▸ **Problem**:
Copy every line of the material below word for word.

▸ **Exercise data**:
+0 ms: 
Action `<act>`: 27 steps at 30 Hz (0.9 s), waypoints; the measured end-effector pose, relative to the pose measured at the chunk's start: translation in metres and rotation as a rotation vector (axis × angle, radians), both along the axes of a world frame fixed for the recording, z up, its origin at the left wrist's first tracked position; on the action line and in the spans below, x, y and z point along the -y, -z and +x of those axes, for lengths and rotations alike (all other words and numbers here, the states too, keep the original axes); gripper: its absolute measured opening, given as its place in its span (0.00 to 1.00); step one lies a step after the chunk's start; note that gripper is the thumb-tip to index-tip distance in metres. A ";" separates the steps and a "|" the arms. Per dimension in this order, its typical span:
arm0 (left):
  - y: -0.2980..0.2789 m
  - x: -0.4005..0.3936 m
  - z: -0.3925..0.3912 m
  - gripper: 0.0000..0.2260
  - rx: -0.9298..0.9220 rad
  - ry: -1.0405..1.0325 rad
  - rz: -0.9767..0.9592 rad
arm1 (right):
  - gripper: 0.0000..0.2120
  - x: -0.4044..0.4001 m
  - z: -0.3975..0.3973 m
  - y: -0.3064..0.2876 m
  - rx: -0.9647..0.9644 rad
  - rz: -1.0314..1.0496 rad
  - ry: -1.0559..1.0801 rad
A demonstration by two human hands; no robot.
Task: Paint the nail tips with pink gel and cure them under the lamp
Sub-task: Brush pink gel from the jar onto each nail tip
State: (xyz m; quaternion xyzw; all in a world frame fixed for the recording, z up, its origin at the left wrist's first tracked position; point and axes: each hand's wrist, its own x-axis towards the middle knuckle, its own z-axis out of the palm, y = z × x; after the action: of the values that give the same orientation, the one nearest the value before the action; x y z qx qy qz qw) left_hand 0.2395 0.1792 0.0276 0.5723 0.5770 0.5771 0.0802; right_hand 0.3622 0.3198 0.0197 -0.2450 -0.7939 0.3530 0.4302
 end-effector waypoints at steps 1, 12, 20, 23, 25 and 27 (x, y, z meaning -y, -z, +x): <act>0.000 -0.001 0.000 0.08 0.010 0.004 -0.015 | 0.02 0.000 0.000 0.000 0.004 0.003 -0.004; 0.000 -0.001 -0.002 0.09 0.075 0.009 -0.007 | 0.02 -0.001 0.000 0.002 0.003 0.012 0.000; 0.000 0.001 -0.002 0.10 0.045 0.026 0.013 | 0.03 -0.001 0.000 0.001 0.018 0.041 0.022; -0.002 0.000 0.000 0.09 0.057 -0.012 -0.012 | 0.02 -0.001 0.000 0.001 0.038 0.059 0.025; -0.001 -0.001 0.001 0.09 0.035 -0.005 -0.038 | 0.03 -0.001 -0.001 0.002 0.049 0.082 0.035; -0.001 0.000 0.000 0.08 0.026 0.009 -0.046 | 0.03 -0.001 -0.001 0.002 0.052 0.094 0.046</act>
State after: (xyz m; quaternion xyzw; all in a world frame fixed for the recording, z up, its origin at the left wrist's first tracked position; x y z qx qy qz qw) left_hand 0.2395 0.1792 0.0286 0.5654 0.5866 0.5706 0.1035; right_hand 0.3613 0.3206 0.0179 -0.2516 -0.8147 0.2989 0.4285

▸ **Solution for this exercise**:
+0 ms: 
Action `<act>`: 27 steps at 30 Hz (0.9 s), waypoints; the measured end-effector pose, relative to the pose measured at the chunk's start: translation in metres and rotation as a rotation vector (axis × angle, radians), both along the axes of a world frame fixed for the recording, z up, its origin at the left wrist's first tracked position; on the action line and in the spans below, x, y and z point along the -y, -z and +x of those axes, for lengths and rotations alike (all other words and numbers here, the states too, keep the original axes); gripper: its absolute measured opening, given as its place in its span (0.00 to 1.00); step one lies a step after the chunk's start; note that gripper is the thumb-tip to index-tip distance in metres. A ";" separates the steps and a "|" the arms. Per dimension in this order, its typical span:
arm0 (left):
  - y: -0.2980..0.2789 m
  - x: -0.4005..0.3936 m
  - z: -0.3925..0.3912 m
  - gripper: 0.0000..0.2260
  - rx: -0.9298..0.9220 rad
  - ry: -1.0405..1.0325 rad
  - rz: -0.9767..0.9592 rad
arm1 (right):
  - gripper: 0.0000..0.2120
  - x: -0.4044..0.4001 m
  - z: -0.3975..0.3973 m
  - y: -0.3064..0.2876 m
  - rx: -0.9647..0.9644 rad
  - rz: -1.0314..1.0496 rad
  - ry: -1.0559..1.0801 rad
A demonstration by two human hands; no robot.
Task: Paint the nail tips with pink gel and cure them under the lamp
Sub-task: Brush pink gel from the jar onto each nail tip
State: (xyz m; quaternion xyzw; all in a world frame fixed for the recording, z up, its origin at the left wrist's first tracked position; point and axes: each hand's wrist, its own x-axis towards the middle knuckle, its own z-axis out of the palm, y = z × x; after the action: of the values that give the same orientation, the one nearest the value before the action; x y z qx qy qz qw) left_hand 0.2395 0.1792 0.0276 0.5723 0.5770 0.5771 0.0802; right_hand 0.3622 0.3198 0.0197 -0.2450 -0.7939 0.3530 0.4302
 end-effector waypoints at steps 1, 12, 20, 23, 25 and 27 (x, y, z meaning -y, -z, +x): <act>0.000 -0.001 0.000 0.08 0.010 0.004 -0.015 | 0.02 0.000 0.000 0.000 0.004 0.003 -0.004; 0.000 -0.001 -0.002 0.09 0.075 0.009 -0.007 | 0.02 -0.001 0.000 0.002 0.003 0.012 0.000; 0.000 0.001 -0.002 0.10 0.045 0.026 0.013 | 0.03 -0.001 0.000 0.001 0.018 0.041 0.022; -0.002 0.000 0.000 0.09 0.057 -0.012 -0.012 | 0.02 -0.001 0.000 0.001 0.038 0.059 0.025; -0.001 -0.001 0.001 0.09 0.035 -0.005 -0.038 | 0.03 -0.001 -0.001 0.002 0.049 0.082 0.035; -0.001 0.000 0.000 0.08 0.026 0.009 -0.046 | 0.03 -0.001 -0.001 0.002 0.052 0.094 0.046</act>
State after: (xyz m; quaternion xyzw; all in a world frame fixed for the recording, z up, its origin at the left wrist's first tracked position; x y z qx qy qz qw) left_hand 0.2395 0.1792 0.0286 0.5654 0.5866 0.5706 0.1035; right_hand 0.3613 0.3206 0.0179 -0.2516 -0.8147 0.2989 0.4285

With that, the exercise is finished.